Student loan repayments could slam big-name retailers this fall

Shopping carts sit inside a Target store in Chicago, Illinois. (Photo by Scott Olson/Getty Images)

For more than three years, federal student loan borrowers have not had to make monthly payments. But that pandemic-era pause is coming to an end this fall, setting up a financial shock for millions of Americans – and the big-name stores where they shop. 

About 44 million borrowers in the U.S. were affected by the payment pause, which initially began in March 2020 at the onset of the COVID-19 pandemic. The Biden administration extended the pause for the eighth time in November with its broader debt forgiveness plan tied up in legal limbo, but will not do so again as part of the bipartisan debt ceiling deal approved by Congress. 

Payments, which are set to resume on Aug. 30, can be substantial: The average monthly bill hovers between $200 and $299 per person, although it is even higher for some borrowers, according to the most recent Federal Reserve data. 

WHAT THE DEBT CEILING DEAL COULD MEAN FOR STUDENT LOAN BORROWERS

Collectively, borrowers are set to resume paying about $10 billion a month, according to a recent analysis from JPMorgan. 

The resumption of these payments will likely force households to cut back on spending in other areas – particularly retail, according to a note from UBS analyst Jay Sole. 

"Inflation and the overall macro environment has caused U.S. consumers to defer many discretionary purchases over the past 18 months," Sole wrote in the note. "Apparel has proven to be the category consumers defer most often." 

Sole added: "Interestingly, market research of 1,392 U.S. consumers with student loans shows this trend is even more pronounced among this group. We believe this indicates Student Loan Consumers will reduce spending on apparel in a big way when they have to start paying off their student loan debt." 

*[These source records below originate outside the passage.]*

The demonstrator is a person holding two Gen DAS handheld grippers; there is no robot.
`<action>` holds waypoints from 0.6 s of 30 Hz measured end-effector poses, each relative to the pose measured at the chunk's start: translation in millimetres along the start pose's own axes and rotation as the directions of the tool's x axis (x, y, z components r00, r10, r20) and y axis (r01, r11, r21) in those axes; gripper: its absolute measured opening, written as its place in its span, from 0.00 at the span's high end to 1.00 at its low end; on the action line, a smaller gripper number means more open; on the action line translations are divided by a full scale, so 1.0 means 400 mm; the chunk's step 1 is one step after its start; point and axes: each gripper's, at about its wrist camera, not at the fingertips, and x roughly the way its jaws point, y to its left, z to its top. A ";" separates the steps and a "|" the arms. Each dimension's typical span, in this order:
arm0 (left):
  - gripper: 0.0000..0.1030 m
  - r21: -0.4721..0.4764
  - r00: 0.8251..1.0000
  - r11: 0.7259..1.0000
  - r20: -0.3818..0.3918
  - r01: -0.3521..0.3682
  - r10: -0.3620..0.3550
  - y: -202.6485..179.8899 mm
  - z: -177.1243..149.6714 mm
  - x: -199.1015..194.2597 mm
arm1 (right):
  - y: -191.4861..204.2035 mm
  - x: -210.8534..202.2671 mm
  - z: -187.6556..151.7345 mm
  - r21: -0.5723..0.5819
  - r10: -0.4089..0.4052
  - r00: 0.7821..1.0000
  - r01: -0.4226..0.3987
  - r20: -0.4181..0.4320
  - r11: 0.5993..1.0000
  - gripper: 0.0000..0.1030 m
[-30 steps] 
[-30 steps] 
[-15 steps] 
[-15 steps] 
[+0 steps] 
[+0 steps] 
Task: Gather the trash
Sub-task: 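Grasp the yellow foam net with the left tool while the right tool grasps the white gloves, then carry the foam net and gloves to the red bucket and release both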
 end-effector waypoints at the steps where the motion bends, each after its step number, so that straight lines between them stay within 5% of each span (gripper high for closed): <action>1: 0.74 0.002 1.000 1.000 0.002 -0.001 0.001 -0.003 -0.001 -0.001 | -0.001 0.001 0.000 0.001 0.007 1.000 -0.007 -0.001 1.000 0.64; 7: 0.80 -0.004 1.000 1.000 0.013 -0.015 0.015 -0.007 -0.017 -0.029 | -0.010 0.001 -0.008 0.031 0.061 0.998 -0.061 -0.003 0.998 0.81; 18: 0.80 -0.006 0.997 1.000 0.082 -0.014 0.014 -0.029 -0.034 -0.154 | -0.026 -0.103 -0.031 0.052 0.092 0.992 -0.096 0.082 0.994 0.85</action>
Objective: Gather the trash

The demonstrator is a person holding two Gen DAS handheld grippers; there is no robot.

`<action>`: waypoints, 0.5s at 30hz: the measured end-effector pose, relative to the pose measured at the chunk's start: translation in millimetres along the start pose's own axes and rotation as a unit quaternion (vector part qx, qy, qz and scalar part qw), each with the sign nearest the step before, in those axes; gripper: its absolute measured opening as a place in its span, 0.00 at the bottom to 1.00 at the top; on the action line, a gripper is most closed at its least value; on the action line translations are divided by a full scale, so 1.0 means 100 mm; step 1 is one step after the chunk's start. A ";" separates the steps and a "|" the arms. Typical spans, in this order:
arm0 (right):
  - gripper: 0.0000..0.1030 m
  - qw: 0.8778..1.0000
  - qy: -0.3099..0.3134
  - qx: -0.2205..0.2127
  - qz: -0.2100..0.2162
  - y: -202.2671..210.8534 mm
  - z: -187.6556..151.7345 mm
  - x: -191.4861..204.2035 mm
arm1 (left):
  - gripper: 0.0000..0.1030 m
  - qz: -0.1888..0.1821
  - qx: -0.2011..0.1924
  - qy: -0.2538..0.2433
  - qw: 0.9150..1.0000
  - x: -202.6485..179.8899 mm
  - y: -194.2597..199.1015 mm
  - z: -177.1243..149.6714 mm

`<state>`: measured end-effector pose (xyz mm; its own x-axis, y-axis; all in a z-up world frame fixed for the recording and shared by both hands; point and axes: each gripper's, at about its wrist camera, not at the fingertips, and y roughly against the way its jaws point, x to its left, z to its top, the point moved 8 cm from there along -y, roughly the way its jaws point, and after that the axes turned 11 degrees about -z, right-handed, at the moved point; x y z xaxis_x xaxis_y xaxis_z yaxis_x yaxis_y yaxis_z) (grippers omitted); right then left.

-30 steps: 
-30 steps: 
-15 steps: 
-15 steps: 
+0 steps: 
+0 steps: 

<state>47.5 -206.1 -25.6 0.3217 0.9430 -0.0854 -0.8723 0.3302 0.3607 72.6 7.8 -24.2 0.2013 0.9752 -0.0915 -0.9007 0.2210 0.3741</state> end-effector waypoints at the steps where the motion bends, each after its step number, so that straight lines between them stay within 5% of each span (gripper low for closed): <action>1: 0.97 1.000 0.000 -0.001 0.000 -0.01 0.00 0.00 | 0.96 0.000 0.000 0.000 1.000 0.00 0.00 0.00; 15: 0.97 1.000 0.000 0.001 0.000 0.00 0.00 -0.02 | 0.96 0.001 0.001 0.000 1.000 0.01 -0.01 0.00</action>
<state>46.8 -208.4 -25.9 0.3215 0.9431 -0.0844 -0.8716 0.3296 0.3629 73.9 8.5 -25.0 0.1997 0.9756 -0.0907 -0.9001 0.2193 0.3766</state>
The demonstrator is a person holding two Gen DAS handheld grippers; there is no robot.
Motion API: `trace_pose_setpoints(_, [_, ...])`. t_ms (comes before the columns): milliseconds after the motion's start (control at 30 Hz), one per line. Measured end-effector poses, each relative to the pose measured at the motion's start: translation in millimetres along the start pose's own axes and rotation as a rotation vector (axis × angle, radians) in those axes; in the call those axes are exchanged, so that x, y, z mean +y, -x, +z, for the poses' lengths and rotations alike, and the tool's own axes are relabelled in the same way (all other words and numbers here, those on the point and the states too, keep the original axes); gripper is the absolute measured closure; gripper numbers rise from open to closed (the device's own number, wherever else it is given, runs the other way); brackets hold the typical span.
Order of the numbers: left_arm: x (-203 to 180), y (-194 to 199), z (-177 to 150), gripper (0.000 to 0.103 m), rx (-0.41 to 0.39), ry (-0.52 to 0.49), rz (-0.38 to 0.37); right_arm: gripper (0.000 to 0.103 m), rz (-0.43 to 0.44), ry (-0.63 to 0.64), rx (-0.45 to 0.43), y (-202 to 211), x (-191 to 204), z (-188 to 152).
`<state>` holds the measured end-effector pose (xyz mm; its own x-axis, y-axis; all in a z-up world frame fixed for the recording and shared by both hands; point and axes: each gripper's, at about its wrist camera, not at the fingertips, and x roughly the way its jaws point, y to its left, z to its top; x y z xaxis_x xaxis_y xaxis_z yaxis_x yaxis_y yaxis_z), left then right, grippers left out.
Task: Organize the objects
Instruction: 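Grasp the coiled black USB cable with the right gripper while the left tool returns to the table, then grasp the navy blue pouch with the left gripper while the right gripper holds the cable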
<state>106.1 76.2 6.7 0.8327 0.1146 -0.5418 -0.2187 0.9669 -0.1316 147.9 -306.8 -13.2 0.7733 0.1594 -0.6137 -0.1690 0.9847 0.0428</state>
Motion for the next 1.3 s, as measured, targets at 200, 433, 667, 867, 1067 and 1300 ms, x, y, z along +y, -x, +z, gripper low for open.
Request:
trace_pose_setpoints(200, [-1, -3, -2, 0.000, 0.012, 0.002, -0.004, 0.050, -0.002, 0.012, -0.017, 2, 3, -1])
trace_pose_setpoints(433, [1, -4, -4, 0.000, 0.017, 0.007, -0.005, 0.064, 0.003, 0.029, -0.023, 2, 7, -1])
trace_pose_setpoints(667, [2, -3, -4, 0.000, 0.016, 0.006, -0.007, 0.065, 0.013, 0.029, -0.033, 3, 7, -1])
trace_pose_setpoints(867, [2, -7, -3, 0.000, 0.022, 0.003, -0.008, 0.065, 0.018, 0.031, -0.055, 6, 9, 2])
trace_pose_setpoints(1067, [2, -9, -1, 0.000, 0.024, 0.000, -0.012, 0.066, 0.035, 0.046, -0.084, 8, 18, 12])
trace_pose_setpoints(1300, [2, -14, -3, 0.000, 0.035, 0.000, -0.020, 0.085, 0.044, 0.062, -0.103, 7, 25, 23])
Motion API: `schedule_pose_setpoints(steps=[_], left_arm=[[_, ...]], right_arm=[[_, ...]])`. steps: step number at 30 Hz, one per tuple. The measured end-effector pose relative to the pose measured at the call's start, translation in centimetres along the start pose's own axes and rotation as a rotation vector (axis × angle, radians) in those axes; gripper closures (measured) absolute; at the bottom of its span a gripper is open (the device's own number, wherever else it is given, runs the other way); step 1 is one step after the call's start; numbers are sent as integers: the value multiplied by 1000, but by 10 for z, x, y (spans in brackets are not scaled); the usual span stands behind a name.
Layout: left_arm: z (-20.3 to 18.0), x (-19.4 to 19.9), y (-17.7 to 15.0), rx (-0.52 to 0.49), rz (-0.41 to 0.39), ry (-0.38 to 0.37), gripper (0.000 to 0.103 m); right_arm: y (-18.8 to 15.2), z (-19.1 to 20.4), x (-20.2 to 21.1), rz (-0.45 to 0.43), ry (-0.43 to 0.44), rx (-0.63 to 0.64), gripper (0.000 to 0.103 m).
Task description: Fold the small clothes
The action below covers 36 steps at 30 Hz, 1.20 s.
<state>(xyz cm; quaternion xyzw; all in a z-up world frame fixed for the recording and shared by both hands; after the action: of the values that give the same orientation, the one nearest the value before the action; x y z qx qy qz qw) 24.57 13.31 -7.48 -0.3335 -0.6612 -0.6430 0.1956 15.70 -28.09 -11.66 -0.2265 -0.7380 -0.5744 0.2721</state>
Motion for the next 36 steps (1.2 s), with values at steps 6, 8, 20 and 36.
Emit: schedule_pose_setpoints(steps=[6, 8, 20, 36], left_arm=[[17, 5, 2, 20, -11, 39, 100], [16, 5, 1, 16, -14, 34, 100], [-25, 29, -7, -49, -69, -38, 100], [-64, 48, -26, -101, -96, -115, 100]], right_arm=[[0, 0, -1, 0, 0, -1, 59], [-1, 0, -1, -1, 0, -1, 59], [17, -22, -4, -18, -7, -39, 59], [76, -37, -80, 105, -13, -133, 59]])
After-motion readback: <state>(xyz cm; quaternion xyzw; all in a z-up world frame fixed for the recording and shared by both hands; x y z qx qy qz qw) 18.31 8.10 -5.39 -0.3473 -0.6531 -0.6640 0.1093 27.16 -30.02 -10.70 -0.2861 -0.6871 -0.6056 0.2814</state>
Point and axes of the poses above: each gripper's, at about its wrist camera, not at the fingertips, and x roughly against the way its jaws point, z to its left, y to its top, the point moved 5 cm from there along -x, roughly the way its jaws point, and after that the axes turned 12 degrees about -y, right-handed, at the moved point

STUDENT LOAN PAYMENTS ARE RESUMING SOON — BE READY

A number of brands and retailers could be negatively affected by the spending reduction, including: American Eagle Outfitters, Carter's, Crocs, Foot Locker, Canada Goose, Gap, Nordstrom, Nike, Steve Madden, Under Armour and Victoria's Secret, according to UBS. 

UBS is not alone in its warning of a coming ice-age for retail. 

A FED PAUSE LIKELY WON'T HELP STRUGGLING CONSUMERS

JPMorgan analyst Chris Horvers said that Target sales could face a hit once student loan repayments begin in early September. That's because Target caters to millennials, which carries a large share of student loan debt. 

"Target over-indexes to the millennial customer and, should student loan payments come back on, the company is more exposed than others in our coverage," Hovers wrote in the note. "Buy-side client expectations are in the $6-8 million per month consumer outflow range should this happen, per our conversations, which represents a potential 1-2 point [comparable] headwind to retail spending." 

The return of student loan payments comes as President Biden's broader student loan forgiveness plan remains tied up in legal limbo. 

Biden's executive order cancels $10,000 in student loan debt for individual borrowers who earned less than $125,000 in either 2020 or 2021, or married couples who made less than $250,000 annually in those same years. If a qualifying borrower also received a Pell grant while enrolled in school, they are eligible for up to $20,000 in debt forgiveness. 

The plan faced at least six lawsuits after it was rolled out, and the Supreme Court is currently weighing the constitutionality of the proposal. 

If the Biden administration wins the case, an estimated 8 million federal student loan borrowers would receive forgiveness automatically under the one-time cancellation plan. 

However, borrowers can opt out if they prefer.